From the Guidelines
Mirtazapine can be considered as an option to help with Behavioral and Psychological Symptoms of Dementia (BPSD), particularly in patients with agitation, aggression, and sleep disturbances, as well as those with concomitant depressive syndrome. The medication works through multiple mechanisms, including antagonism of alpha-2 adrenergic receptors and serotonin receptors (5-HT2A, 5-HT2C, and 5-HT3), which helps improve mood, reduce anxiety, and promote sleep 1. It's typically started at a low dose of 7.5-15mg at bedtime, which can be gradually increased if needed, though rarely exceeding 30mg in elderly patients. Some key points to consider when using mirtazapine for BPSD include:
- Its potential to stimulate appetite, which may be beneficial in patients with dementia and reduced appetite, as noted in studies where mirtazapine was associated with weight gain in randomized trials on antidepressant therapy 1.
- The importance of regularly reviewing treatment and using the medication as part of a comprehensive approach that includes non-pharmacological interventions for managing BPSD, as emphasized in guidelines that suggest non-pharmacotherapy interventions should take precedence over pharmacotherapy interventions in the treatment of BPSD 1.

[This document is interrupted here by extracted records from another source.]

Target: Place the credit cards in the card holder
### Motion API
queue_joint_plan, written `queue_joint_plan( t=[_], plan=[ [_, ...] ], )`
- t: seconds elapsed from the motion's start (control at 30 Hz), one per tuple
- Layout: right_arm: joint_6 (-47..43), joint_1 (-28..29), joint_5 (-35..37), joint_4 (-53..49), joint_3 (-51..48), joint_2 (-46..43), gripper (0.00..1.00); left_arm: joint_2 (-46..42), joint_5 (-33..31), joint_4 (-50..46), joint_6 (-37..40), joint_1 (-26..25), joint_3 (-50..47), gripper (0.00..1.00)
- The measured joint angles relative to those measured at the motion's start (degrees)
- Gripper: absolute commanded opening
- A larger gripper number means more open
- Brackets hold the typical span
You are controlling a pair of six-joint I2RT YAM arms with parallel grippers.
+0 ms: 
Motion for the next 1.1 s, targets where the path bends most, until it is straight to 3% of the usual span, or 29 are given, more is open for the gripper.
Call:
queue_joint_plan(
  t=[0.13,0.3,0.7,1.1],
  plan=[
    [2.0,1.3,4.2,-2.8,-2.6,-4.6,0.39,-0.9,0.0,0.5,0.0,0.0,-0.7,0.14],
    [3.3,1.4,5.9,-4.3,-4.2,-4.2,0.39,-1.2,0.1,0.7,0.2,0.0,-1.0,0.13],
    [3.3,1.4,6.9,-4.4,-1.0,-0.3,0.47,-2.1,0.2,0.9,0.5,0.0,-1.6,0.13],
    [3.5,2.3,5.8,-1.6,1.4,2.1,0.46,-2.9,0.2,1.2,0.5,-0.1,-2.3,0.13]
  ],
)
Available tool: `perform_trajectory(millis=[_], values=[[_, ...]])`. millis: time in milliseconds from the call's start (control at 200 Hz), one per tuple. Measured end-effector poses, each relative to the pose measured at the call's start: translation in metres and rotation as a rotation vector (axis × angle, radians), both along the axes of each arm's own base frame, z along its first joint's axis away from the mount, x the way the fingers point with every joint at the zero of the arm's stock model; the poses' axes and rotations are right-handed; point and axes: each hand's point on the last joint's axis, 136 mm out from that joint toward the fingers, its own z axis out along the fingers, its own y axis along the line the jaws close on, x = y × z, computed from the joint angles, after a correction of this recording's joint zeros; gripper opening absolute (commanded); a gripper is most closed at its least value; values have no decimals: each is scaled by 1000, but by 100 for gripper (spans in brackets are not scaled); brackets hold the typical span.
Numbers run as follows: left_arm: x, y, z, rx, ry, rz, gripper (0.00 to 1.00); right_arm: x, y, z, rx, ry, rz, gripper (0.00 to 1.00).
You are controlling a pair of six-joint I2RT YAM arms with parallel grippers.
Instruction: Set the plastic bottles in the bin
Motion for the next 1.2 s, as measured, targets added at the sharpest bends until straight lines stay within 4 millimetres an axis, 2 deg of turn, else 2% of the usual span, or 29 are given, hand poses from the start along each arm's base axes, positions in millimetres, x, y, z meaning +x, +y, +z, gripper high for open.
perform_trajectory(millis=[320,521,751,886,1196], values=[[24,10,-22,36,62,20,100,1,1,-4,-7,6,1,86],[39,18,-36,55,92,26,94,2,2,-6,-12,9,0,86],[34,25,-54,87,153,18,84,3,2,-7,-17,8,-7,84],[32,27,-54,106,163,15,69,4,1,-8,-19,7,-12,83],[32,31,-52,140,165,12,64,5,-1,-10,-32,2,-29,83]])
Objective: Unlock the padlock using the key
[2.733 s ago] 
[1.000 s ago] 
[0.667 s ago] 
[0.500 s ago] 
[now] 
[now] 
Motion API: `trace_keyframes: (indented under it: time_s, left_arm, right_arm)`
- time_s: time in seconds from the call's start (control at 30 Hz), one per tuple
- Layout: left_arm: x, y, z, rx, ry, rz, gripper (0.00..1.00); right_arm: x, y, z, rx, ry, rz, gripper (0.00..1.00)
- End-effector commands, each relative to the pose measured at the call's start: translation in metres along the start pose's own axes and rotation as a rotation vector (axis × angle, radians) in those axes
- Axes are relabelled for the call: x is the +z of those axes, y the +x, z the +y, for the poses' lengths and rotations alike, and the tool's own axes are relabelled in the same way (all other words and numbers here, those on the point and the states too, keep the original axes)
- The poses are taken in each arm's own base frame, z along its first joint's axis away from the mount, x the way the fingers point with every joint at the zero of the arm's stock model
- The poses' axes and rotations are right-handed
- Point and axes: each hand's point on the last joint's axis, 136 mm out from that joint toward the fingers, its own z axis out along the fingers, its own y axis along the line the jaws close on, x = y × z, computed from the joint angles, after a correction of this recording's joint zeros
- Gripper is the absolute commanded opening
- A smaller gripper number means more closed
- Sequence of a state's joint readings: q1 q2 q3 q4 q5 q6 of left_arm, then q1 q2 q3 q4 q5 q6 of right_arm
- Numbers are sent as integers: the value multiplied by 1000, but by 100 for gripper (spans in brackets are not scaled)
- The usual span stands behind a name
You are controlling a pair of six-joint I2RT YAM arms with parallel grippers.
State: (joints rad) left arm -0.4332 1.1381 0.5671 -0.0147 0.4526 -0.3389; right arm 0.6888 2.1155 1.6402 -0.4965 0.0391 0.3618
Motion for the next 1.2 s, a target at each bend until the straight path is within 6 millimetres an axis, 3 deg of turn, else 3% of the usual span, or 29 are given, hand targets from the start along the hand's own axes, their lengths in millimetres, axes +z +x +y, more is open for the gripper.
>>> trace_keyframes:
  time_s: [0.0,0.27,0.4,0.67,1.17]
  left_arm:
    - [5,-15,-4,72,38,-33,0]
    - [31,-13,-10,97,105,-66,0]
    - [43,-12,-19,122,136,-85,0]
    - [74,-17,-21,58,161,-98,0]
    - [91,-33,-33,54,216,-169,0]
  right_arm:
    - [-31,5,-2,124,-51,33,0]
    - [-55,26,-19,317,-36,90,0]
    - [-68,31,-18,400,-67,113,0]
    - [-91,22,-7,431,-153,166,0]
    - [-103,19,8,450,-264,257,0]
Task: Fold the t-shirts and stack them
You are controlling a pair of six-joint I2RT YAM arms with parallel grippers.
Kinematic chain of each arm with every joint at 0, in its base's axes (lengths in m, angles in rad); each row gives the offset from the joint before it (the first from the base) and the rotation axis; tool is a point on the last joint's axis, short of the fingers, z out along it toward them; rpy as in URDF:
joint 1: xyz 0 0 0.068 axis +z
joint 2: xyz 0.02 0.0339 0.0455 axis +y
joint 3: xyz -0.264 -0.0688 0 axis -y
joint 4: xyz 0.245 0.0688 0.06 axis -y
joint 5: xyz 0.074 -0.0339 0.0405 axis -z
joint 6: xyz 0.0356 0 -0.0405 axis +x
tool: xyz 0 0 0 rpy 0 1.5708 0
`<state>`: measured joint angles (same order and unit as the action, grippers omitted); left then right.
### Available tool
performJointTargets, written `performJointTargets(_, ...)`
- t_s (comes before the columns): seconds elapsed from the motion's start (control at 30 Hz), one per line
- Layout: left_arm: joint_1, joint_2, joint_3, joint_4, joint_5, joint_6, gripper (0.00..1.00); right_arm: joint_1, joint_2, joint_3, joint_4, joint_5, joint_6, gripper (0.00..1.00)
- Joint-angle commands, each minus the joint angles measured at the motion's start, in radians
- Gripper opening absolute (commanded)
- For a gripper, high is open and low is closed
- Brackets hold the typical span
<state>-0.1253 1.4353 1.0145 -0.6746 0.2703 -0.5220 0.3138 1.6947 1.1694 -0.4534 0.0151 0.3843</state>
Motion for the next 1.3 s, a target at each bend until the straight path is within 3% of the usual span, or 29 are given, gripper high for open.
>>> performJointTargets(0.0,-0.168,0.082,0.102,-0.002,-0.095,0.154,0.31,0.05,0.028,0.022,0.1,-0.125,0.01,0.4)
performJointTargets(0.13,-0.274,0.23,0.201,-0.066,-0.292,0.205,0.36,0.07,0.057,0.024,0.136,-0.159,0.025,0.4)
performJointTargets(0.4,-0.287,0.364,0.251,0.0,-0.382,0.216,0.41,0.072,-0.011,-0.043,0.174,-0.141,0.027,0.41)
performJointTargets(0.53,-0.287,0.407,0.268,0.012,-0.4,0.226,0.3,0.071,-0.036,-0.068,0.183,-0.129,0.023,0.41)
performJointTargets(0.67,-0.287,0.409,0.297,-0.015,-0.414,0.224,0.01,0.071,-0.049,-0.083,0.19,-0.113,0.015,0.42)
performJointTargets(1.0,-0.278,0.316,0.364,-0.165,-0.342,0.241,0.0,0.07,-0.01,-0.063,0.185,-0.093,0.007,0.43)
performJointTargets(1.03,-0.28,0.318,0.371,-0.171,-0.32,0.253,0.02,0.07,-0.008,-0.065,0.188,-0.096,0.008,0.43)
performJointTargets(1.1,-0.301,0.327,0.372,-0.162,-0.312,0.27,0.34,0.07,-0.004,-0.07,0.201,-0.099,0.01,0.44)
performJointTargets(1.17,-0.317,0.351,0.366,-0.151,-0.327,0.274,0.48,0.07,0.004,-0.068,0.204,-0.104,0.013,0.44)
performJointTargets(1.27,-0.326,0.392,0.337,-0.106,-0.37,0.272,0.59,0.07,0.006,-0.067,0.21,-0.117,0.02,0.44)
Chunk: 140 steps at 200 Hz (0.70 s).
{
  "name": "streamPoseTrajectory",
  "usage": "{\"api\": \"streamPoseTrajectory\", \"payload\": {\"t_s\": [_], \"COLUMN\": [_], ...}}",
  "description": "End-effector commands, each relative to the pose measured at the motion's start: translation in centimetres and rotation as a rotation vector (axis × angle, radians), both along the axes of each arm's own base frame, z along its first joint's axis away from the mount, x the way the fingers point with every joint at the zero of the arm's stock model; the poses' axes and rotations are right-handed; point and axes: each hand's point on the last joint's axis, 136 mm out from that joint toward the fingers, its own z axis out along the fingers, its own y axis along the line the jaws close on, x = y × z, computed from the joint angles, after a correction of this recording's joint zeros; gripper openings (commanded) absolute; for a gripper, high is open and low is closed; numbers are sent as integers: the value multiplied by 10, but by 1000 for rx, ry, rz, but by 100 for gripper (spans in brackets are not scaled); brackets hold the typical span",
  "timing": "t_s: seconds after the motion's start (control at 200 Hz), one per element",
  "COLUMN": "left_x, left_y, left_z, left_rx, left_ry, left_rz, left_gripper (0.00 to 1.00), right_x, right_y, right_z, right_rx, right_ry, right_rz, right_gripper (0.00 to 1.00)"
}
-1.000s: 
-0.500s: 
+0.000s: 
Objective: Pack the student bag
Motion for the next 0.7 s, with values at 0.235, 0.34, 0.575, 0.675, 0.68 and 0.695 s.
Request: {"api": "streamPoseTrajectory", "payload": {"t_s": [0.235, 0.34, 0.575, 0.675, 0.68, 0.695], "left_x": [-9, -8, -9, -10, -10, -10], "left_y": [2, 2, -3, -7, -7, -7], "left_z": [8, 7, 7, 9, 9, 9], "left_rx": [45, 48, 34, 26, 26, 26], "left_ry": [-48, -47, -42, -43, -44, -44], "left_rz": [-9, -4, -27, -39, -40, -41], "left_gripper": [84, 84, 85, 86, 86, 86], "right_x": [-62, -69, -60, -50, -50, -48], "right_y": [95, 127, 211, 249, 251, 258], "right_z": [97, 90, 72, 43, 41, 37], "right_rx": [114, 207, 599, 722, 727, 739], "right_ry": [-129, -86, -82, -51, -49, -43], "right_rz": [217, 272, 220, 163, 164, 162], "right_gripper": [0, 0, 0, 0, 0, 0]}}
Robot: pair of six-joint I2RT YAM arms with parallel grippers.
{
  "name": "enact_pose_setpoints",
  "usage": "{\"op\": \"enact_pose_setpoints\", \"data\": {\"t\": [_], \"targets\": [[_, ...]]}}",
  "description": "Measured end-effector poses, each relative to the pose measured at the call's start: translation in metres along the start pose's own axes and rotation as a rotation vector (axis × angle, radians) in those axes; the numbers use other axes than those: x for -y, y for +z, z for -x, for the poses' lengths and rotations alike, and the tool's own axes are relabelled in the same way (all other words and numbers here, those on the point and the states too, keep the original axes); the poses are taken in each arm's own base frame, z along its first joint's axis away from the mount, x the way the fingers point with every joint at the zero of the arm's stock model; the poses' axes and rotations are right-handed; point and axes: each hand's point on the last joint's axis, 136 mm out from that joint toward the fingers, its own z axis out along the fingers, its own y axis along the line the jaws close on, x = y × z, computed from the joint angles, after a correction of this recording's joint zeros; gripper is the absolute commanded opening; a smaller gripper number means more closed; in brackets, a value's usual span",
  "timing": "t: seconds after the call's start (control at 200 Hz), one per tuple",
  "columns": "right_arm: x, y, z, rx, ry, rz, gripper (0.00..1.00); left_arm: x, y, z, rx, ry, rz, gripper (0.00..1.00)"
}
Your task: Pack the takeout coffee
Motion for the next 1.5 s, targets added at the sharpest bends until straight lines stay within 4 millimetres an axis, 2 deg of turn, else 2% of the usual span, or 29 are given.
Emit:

- The preference for mirtazapine over antipsychotics for BPSD due to its better safety profile, particularly in elderly patients with dementia where antipsychotics carry black box warnings for increased mortality. Side effects may include sedation, increased appetite, weight gain, and dry mouth. Given the limited but supportive evidence for the use of mirtazapine in this context, particularly from more recent studies 1, it is reasonable to consider its use in clinical practice for managing BPSD, especially when non-pharmacological strategies are insufficient.
From the Research
Mirtazapine and BPSD
- Mirtazapine is a noradrenergic and specific serotonergic antidepressant (NaSSA) that has been studied for its use in various psychiatric disorders, including major depression and anxiety disorders 2.
- While there is limited direct evidence on the use of mirtazapine for Behavioral and Psychological Symptoms of Dementia (BPSD), one study suggests that mirtazapine may reduce the extrapyramidal side effects (EPS) associated with antipsychotic treatment in patients with BPSD 3.
- Mirtazapine's mechanism of action, which involves blockade of alpha2-adrenergic auto- and heteroreceptors and enhancement of serotonergic neurotransmission, may be beneficial in reducing EPS 4, 5.
- In a study on borderline personality disorder, mirtazapine was found to be one of the commonly prescribed medications, with a prescription rate of 18.4% 6.
Potential Benefits and Limitations
- Mirtazapine may be a useful adjunctive treatment for BPSD, particularly in reducing EPS associated with antipsychotic treatment 3.
- However, more research is needed to fully understand the efficacy and safety of mirtazapine in patients with BPSD.
- Mirtazapine's side effect profile, which includes drowsiness, dry mouth, and increased appetite, should be carefully considered when prescribing this medication 4, 2.